● Brief:
Would you copy all lines in the data that contain the word "small"?

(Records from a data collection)

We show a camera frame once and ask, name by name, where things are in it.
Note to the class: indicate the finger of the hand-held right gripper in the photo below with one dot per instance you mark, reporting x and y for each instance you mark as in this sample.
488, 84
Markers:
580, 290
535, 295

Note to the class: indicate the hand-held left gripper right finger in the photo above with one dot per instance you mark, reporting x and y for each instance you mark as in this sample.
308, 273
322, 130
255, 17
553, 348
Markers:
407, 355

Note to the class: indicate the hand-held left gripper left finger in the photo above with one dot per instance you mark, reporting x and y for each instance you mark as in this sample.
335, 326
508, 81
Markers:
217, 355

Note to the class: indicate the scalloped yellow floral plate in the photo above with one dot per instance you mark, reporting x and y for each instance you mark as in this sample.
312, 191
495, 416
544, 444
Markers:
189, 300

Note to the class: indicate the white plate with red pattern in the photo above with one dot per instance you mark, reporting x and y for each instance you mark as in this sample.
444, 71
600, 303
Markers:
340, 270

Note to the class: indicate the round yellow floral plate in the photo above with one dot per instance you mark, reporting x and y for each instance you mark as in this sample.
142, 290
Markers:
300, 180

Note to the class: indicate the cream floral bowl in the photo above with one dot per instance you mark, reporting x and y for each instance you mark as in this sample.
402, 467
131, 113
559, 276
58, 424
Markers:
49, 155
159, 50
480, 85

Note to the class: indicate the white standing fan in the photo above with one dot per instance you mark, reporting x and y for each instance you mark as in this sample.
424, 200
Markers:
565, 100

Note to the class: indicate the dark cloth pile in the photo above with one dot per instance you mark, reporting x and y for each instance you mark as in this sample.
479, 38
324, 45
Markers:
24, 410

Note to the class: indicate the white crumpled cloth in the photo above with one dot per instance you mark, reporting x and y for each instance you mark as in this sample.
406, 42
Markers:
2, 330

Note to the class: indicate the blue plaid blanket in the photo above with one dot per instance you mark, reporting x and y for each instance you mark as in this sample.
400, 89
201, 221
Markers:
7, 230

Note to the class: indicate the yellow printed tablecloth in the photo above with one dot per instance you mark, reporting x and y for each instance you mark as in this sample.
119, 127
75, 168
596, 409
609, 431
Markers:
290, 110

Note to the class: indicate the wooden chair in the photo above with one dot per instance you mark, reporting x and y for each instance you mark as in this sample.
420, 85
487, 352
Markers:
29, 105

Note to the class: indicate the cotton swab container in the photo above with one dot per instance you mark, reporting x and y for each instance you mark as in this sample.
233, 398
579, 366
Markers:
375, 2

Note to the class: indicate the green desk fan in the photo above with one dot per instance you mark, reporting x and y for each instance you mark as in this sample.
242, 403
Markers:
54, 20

...

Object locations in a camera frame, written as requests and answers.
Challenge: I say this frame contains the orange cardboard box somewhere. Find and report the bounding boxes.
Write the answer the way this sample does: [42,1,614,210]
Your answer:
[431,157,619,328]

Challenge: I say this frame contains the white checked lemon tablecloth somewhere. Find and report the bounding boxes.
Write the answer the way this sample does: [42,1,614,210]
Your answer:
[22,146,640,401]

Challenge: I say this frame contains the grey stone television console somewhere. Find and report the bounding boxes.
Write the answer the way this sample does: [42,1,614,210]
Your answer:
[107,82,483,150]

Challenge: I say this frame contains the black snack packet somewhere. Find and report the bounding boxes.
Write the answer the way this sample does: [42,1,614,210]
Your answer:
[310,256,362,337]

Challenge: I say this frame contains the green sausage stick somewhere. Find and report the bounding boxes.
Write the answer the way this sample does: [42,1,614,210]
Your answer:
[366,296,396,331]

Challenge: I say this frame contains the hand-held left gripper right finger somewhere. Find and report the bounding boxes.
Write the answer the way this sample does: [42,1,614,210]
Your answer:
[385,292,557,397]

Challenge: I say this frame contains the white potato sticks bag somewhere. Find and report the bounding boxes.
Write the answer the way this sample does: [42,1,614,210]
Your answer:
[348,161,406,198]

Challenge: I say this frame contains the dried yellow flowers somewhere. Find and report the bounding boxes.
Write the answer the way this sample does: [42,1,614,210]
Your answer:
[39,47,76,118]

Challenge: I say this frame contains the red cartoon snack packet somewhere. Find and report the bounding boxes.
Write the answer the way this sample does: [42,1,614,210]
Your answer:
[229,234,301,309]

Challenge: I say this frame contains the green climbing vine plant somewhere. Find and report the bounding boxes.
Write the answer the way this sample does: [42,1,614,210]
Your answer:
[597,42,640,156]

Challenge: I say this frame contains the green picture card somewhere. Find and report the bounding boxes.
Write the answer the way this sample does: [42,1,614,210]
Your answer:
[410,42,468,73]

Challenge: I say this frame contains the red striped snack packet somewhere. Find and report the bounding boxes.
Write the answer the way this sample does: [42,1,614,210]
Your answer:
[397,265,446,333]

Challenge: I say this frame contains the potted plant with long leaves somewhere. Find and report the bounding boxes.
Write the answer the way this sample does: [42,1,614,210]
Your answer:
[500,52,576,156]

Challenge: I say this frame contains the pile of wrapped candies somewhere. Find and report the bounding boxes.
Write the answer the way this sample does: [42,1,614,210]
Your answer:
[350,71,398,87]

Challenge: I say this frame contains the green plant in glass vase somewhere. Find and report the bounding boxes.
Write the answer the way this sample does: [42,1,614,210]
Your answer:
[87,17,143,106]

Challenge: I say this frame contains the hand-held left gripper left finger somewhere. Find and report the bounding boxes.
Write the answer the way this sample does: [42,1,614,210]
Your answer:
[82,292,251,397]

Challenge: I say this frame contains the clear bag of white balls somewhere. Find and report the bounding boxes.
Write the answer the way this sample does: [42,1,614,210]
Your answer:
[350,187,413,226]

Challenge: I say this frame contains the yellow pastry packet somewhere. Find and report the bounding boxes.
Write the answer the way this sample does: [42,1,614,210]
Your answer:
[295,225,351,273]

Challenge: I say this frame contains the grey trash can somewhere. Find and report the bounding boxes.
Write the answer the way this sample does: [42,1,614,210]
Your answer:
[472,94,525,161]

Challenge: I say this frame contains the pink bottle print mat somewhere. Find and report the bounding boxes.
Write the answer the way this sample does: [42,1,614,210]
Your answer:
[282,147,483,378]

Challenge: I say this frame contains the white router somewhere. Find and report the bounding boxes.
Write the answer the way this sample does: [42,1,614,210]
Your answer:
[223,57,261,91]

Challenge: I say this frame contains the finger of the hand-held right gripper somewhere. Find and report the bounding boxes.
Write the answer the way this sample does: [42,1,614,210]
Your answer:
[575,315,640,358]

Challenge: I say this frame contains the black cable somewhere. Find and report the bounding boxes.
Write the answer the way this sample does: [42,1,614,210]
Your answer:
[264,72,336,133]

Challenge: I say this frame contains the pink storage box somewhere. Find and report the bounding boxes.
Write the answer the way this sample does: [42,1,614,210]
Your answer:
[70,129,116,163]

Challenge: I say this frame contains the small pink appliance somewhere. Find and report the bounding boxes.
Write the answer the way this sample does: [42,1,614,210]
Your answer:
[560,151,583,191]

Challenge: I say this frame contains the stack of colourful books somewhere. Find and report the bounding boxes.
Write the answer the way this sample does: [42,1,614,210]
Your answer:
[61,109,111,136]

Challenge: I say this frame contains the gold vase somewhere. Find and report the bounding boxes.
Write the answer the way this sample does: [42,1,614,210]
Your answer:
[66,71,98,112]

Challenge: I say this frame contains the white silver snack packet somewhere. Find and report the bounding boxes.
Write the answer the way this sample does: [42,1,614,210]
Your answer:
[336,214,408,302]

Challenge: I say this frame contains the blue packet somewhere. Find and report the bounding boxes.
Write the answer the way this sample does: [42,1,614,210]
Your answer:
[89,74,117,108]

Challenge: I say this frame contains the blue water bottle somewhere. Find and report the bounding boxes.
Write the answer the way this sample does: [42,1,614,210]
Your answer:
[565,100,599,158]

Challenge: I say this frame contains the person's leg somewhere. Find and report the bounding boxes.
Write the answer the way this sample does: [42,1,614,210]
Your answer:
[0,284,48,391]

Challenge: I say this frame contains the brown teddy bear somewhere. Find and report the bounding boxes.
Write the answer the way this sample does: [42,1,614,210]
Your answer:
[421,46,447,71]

==

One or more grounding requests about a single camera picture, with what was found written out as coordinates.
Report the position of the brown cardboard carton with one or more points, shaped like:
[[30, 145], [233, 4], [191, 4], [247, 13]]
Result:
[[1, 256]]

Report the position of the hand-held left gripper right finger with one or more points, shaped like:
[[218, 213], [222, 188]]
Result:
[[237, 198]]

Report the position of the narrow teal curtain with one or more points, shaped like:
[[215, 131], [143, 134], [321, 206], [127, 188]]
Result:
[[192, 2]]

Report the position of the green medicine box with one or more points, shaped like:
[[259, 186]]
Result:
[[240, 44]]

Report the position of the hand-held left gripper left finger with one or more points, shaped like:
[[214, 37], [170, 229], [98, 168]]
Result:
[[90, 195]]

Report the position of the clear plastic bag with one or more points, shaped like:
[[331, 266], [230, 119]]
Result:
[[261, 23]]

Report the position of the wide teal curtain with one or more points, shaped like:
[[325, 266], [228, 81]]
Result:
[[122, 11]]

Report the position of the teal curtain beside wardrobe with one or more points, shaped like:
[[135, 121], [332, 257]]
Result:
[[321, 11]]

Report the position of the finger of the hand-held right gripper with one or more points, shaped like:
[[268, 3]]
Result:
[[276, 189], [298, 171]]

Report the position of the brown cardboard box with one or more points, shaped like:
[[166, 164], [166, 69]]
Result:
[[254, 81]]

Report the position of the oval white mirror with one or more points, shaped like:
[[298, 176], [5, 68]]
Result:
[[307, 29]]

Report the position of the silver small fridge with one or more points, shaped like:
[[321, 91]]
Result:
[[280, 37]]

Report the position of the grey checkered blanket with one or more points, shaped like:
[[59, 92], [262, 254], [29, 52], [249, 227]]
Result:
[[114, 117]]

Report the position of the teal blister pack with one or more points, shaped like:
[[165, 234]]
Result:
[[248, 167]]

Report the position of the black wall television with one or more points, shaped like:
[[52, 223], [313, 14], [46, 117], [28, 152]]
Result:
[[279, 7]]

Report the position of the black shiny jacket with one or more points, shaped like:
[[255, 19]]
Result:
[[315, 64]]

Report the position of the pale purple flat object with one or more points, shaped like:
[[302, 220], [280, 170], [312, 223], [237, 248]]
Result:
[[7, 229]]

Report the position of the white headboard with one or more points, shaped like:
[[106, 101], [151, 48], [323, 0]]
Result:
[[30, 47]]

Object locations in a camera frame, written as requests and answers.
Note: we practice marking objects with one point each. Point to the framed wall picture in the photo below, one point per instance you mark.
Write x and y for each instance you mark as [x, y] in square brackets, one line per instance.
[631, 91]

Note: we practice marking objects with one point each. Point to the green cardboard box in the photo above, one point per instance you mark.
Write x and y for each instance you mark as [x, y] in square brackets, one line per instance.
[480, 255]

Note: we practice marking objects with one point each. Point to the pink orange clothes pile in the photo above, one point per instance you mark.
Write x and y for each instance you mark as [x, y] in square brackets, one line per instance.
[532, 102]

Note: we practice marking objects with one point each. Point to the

● Answer for this exercise:
Challenge: I say this frame contains the small pink appliance somewhere. Find and report the bounding boxes.
Report the position of the silver small fridge with one or more points, shaped like:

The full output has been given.